Where does the word "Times" occur in the entries below? Copy every line that has it.

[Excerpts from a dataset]

----------------

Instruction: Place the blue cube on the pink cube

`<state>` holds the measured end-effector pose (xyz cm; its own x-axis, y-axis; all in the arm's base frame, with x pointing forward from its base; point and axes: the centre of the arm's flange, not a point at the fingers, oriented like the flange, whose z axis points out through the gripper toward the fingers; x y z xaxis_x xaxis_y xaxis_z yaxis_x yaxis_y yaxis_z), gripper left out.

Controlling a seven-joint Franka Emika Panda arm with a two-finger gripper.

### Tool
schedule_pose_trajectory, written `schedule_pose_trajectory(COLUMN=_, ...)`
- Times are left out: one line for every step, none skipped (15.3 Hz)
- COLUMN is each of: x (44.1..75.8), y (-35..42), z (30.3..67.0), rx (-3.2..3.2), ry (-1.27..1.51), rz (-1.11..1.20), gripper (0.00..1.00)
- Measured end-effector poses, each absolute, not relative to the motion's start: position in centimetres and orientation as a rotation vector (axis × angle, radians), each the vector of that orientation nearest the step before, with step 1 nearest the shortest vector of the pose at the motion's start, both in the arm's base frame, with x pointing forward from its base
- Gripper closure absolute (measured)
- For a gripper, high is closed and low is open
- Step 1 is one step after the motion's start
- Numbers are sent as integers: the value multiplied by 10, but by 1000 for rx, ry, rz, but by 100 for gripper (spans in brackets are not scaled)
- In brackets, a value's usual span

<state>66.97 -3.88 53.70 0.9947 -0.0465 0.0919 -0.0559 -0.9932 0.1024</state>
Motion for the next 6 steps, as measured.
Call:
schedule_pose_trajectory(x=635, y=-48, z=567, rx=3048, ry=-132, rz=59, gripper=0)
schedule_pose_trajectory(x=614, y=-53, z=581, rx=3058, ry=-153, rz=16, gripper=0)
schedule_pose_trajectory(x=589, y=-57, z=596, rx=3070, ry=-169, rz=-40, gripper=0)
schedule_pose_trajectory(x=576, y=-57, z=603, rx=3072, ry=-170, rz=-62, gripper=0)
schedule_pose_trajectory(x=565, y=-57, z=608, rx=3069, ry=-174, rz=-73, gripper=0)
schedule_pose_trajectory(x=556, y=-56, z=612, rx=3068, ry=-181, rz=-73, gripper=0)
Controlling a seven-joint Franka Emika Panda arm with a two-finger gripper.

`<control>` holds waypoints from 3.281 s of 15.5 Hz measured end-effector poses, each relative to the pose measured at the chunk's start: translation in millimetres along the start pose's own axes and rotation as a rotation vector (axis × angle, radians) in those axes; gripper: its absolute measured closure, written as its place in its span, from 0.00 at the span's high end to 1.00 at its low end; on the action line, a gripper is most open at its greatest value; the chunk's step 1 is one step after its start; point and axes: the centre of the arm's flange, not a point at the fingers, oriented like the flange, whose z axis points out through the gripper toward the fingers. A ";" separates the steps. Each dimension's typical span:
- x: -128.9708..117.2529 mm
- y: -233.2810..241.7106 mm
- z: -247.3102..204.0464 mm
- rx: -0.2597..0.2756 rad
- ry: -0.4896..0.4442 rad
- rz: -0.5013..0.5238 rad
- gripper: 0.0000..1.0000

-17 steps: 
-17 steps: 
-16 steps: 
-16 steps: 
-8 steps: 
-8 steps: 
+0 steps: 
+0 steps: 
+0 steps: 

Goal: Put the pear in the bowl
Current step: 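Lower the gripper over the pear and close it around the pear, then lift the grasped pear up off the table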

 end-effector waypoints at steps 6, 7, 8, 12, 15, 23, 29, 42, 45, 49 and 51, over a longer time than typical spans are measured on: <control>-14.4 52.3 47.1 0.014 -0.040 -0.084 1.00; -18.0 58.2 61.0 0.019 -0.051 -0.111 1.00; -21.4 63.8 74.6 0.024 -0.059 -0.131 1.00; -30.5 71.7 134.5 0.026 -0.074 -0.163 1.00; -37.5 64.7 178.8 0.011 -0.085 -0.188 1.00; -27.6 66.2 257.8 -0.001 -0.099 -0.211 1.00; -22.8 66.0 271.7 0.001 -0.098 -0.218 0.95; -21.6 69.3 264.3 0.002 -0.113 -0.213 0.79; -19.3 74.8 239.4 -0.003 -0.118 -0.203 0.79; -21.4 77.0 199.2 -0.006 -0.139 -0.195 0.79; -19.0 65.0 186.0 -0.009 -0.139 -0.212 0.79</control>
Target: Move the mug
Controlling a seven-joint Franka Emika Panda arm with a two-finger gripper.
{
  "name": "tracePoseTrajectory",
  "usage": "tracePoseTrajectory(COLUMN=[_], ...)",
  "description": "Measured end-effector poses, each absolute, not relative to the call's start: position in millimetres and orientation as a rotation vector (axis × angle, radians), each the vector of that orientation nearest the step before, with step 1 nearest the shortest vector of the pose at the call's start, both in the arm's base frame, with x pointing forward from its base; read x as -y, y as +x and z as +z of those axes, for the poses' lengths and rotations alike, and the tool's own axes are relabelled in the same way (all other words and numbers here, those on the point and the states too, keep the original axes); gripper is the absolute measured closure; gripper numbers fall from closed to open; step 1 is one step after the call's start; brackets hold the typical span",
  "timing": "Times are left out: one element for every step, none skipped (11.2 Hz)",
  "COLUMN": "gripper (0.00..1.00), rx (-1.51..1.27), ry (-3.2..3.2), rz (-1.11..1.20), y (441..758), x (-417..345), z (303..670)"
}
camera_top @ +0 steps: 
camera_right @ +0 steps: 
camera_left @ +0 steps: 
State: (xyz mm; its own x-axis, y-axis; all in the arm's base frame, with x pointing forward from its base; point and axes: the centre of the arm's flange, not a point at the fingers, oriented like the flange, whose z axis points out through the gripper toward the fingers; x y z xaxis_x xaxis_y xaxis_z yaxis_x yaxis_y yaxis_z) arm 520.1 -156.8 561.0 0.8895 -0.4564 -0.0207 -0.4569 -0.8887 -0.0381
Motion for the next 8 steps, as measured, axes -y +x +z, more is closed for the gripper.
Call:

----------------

Exercise answer =
- Times are left out: one line for every step, none skipped (15.3 Hz)
  "timing": "Times are left out: one element for every step, none skipped (11.2 Hz)",

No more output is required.